A HISTORIC RE-ENACTMENT
Margaret Bonds’s Montomery Variations and Credo on the Same Program with the Hartford Chorale and Hartford Symphony Orchestra
Margaret Bonds’s The Montgomery Variations (1963–64) and setting of W.E.B. Du Bois’s iconic civil-rights Credo (1965–67), both published on a rental basis by Theodore Presser in 2020,have long been considered her orchestral and choral-orchestral masterpieces (although it must be noted that Margaret Bonds’s own authentic orchestral version of the other main contender in the choral/orchestral category, The Ballad of the Brown King has not been heard in modern memory). Both works are passionate and intrepid musical appeals for racial justice directed to a world in which certain sectors, in her day as in ours, considered such appeals controversial. And both are masterpieces — genuine masterpieces that, even though they speak truth to power in ways that no other classical composer of her generation dared, would have been easily published, widely performed, and recorded if their composer had been White and male. Together, they set the tone for the final chapter of Bonds’s career — a chapter that was, for her at least, a new beginning.
So for the career-long racial-justice champion Margaret Bonds, the experience of hearing both of those racial-justice manifestos on the same program must have been a powerful one — indeed, beautiful.
It happened just once in her lifetime.
And it’s now poised to happen again.
In her lifetime, that performance happened in 1967. The same year in which she received a prestigious Alumni Merit Award from Northwestern University, where she had endured intense racism while earning her Bachelor’s and Master’s degrees (1929–34). The same year in which the piano/vocal version of Credo was performed in an all-Bonds program organized by Frederick Wilkerson in Washington, D.C. The same year in which Langston Hughes, her friend, confidant, and artistic collaborator of three decades, died in May.
It was year of triumph and tragedy for Margaret Bonds.
We don’t know much about that amazing 1967 performance, but a typed note stamped “12/18/67” for the Northwestern University Alumni News gives most of the essentials. The performance took place in San Francisco under the baton of legendary choral conductor Albert McNeil (1920–2022), a close friend and collaborator of the composer for much of her career, and the Albert McNeil Singers (now the Albert McNeil Jubilee Singers).
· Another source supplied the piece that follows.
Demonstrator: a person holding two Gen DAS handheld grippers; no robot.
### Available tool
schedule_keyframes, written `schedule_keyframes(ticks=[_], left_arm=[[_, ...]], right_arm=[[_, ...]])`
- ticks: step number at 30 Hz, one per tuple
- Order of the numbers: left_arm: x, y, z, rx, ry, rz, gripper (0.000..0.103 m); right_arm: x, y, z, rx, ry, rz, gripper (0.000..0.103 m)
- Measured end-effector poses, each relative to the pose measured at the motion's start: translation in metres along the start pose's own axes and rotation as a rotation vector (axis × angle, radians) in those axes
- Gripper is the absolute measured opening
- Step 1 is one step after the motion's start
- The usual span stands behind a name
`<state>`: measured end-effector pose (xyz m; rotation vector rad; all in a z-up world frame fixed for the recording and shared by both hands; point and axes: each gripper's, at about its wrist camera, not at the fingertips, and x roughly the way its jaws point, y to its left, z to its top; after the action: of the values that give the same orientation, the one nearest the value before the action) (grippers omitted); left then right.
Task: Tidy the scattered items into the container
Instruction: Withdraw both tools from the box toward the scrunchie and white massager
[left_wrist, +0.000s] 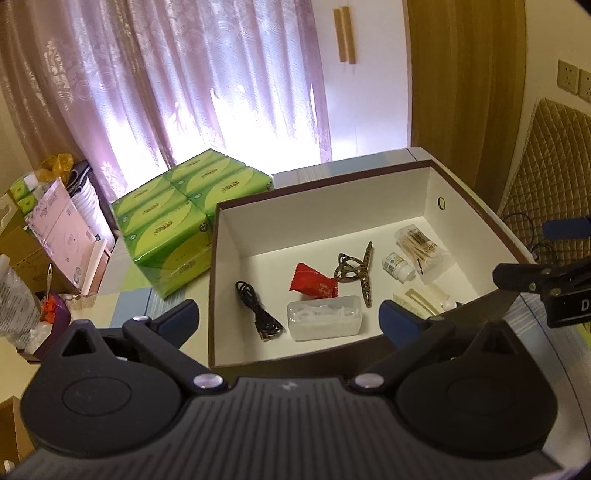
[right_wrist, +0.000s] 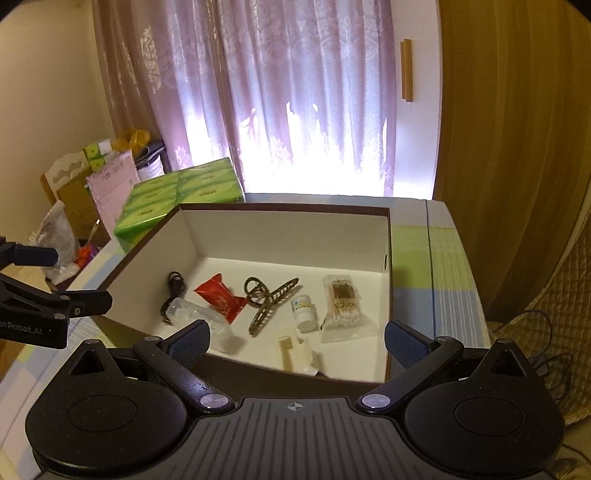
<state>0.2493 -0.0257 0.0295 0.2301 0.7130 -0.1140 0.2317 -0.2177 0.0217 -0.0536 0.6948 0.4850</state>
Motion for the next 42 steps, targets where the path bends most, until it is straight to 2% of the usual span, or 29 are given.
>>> schedule_keyframes(ticks=[7,17,30,42], left_arm=[[-0.011,0.010,-0.020,-0.058,0.022,0.014,0.102],[-0.018,0.013,-0.052,-0.100,0.083,0.016,0.102],[-0.016,0.009,-0.061,-0.108,0.111,-0.008,0.101],[-0.006,0.009,-0.075,-0.105,0.152,-0.062,0.097]], right_arm=[[-0.011,0.009,-0.011,-0.041,0.013,0.007,0.103],[-0.010,0.003,-0.026,0.039,0.096,0.029,0.103],[-0.009,0.007,-0.032,0.025,0.112,0.035,0.103],[0.001,0.007,-0.042,0.037,0.143,0.048,0.103]])
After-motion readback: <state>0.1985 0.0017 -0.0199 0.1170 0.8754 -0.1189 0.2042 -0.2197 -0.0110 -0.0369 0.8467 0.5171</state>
Since then the Credo and The Montgomery Variations have been kept apart — an unfortunate decoupling that deprives both works of some of the aggregate power and eloquence that is their essence, and that is as desperately needed in our own time as it was in Bonds’s own.
Now the Harford Chorale and Hartford Symphony Orchestra, under the direction of Interim Music Director Jack Anthony Pott, are fixing that — and, fittingly enough, combining Margaret Bonds’s two racial-justice manifestos with In Honor of Martin (2005), a powerful five-movement work by David Hurd (b. 1950). Soprano Jolie Rocke will feature as soloist in №2 of the Credo (“Especially Do I Believe in the Negro Race,” which Shirley Graham Du Bois described as “the heart” of Du Bois’s text), and Marques Jerrell Ruff will feature as the baritone soloist in the radiant and expansive movement “I Believe in Liberty for All Men” (№6). It will be the Connecticut professional premiere of all three works. I also had the privilege of reading an advance copy of the program essay by Richard H. Wilson, Jr.- a superb introduction to both works of Bonds.
The Hartford Chorale and Hartford Symphony Orchestra performance of The Montgomery Variations, David Hurd’s In Honor of Martin, and the Bonds/Du Bois Credo will take place at 7:30 p.m. on Friday, February 24, 2023, in the Belding Theater of The Bushnell Center for the Performing Arts in Hartford. Tickets are available here.
 Additionally, the piano-vocal score of Credo was published for purchase by Hildegard Publishing Company in February 2022, and the same firm published a study score of The Montgomery Variations in mid-2022. The study score of the orchestral version of the Credo is to appear later in 2023.